I am, I confess, an oncology apostate. Cancer treatment seems to offer some patients a toxic combination of false hopes and a bad death. And the oncology community itself acknowledges this. The Lancet Oncology Commission produced a  lengthy report in 2011 called Delivering Affordable Cancer Care in Developed Countries : “The medical profession and the health-care industry have created unrealistic expectations of arrest of disease and death. This set of expectations allows inappropriate application of relatively ineffective therapies . . . cancer treatment is becoming a culture of excess.”

Can we give our patients hope, yet still be honest with them? “Hope” has acquired a very narrow meaning in the cancer setting, namely, an expectation of long-term survival. But for our patients, hope can mean all sorts of things: a reassurance that they will not suffer unbearably, an opportunity to settle affairs and spend time with family, a sure knowledge that their doctor will accompany them on the road as an amicus mortis. Giving hope does not mean creating an atmosphere of histrionic pretence, an atmosphere which inevitably explodes as the end nears. Hope and honesty are not incompatible.
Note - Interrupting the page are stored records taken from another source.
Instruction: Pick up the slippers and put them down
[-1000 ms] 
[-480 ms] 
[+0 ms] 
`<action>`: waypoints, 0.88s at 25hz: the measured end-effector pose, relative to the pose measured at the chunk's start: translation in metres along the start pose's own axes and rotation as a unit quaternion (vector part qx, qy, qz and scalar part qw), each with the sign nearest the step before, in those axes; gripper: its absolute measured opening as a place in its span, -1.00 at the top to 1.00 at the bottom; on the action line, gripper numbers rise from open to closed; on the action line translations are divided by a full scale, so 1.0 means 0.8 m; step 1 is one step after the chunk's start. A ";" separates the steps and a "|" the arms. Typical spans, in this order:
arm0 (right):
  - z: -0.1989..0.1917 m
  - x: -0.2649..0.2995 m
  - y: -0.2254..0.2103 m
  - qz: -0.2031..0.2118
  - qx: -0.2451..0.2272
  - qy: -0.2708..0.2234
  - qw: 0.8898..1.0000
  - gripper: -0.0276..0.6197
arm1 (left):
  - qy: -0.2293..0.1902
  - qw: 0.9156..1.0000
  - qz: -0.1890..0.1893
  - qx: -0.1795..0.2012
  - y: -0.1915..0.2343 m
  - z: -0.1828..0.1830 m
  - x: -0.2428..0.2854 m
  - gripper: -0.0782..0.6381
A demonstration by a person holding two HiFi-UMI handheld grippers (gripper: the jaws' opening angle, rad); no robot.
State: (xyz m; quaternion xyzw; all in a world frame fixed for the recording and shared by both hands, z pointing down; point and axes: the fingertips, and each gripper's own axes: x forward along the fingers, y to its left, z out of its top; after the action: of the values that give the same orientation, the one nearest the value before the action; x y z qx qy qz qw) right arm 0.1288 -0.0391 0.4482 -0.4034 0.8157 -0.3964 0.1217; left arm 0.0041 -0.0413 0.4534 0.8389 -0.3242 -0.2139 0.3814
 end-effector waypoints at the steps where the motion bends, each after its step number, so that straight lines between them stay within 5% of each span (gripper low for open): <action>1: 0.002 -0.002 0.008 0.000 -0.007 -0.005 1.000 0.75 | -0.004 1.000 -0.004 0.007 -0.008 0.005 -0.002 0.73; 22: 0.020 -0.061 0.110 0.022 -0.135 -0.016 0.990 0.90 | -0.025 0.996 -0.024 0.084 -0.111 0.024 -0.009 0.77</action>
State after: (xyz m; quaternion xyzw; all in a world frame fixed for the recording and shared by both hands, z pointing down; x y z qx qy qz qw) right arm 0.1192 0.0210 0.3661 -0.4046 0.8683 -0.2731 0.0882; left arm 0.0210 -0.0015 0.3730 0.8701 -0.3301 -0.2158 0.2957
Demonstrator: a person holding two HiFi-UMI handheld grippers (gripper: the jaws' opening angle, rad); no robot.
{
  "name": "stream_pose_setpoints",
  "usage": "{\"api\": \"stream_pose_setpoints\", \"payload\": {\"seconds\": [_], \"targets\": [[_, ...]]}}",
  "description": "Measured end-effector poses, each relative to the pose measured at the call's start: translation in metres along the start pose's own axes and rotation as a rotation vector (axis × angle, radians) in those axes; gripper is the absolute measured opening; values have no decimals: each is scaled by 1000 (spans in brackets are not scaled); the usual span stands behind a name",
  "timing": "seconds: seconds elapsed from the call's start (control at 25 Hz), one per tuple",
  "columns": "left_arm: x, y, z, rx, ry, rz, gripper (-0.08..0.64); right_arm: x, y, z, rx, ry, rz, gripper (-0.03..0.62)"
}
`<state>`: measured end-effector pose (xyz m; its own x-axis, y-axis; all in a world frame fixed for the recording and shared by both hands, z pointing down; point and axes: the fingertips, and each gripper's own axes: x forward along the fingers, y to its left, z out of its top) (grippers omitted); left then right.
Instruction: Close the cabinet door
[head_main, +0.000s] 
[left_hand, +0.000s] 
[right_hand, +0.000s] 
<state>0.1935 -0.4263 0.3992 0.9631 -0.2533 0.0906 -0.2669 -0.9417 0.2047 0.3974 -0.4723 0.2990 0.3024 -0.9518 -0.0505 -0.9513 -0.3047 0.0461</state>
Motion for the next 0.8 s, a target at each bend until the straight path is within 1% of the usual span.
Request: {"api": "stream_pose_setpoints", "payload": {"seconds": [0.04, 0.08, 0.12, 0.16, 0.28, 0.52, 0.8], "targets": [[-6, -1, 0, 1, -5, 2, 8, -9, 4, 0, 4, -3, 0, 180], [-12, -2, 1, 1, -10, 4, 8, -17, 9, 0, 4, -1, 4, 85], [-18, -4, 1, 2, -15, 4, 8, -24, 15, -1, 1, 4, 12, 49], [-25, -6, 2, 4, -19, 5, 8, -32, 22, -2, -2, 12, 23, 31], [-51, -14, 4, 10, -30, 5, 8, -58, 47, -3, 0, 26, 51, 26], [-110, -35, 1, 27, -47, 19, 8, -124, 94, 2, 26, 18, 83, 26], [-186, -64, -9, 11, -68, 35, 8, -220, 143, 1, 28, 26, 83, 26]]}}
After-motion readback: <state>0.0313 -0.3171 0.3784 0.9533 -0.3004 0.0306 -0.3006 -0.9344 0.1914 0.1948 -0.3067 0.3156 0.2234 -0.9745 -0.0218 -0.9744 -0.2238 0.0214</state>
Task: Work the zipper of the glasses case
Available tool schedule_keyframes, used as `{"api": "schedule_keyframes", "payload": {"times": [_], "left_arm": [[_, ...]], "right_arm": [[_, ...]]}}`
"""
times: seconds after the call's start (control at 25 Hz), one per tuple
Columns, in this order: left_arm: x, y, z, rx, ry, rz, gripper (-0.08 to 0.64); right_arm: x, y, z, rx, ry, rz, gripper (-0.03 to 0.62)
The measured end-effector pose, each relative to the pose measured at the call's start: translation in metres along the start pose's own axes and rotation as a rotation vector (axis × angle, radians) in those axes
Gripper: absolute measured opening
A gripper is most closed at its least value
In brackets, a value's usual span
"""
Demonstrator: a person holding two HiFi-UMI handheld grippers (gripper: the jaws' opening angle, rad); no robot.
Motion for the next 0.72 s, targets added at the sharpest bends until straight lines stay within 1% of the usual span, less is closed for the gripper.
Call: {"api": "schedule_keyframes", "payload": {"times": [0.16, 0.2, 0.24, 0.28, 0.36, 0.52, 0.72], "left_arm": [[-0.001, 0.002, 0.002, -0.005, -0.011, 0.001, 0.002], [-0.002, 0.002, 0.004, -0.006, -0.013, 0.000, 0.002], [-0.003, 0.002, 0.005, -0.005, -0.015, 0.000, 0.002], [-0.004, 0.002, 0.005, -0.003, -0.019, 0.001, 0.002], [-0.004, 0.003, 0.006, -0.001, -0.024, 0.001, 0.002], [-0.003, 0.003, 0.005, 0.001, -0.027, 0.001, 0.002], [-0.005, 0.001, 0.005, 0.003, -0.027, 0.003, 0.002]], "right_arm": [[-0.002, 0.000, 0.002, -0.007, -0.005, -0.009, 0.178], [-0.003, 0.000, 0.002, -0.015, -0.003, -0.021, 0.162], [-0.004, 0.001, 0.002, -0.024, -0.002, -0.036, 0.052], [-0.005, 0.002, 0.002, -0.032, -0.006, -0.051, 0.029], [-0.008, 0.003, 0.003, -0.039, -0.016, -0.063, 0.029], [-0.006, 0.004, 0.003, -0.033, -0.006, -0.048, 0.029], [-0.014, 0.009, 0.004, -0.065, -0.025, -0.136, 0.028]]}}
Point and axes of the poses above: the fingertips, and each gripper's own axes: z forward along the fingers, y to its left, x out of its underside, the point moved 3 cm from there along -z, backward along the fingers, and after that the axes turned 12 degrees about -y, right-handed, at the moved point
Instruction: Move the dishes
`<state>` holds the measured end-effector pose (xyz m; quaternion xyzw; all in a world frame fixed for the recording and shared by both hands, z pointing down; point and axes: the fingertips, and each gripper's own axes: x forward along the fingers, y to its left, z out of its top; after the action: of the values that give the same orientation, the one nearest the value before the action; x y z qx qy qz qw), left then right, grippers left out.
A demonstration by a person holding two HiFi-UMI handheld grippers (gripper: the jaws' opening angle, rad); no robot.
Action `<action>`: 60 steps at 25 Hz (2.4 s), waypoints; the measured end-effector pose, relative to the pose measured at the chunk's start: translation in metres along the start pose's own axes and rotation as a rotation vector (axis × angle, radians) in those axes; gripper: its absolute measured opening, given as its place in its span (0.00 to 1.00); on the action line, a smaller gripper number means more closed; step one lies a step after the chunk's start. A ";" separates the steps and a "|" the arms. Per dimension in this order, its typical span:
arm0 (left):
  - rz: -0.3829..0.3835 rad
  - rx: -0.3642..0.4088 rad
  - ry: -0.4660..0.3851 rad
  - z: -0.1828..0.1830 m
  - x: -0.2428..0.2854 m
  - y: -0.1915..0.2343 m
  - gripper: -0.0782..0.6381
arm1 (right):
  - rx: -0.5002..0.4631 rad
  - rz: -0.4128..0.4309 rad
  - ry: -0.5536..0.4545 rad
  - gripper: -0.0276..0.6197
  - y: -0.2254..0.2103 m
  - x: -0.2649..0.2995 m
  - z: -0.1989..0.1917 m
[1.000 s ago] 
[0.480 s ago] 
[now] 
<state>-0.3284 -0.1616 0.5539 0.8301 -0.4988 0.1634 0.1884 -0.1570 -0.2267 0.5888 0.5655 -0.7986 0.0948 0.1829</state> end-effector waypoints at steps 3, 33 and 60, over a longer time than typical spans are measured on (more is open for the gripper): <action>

Unfortunately, honesty is heavily disincentivized in modern medicine. A study published in the New England Journal of Medicine in 2012 found that the less patients with advanced cancer knew about their prognosis, the happier they were with their doctors. Nearly all families, and many patients, prefer the Lie. Although he eventually realized that his oncologist was telling him what she thought he wanted to hear, Paul Kalanithi believed in, and acted on, her initial over-optimistic prognosis. If a  man as well-informed and intelligent as Kalanithi could buy the well-intentioned Lie, what hope for the “ordinary” patient?

 

Seamus O’Mahony’s book The Way We Die Now was published on May 5 by Head of Zeus.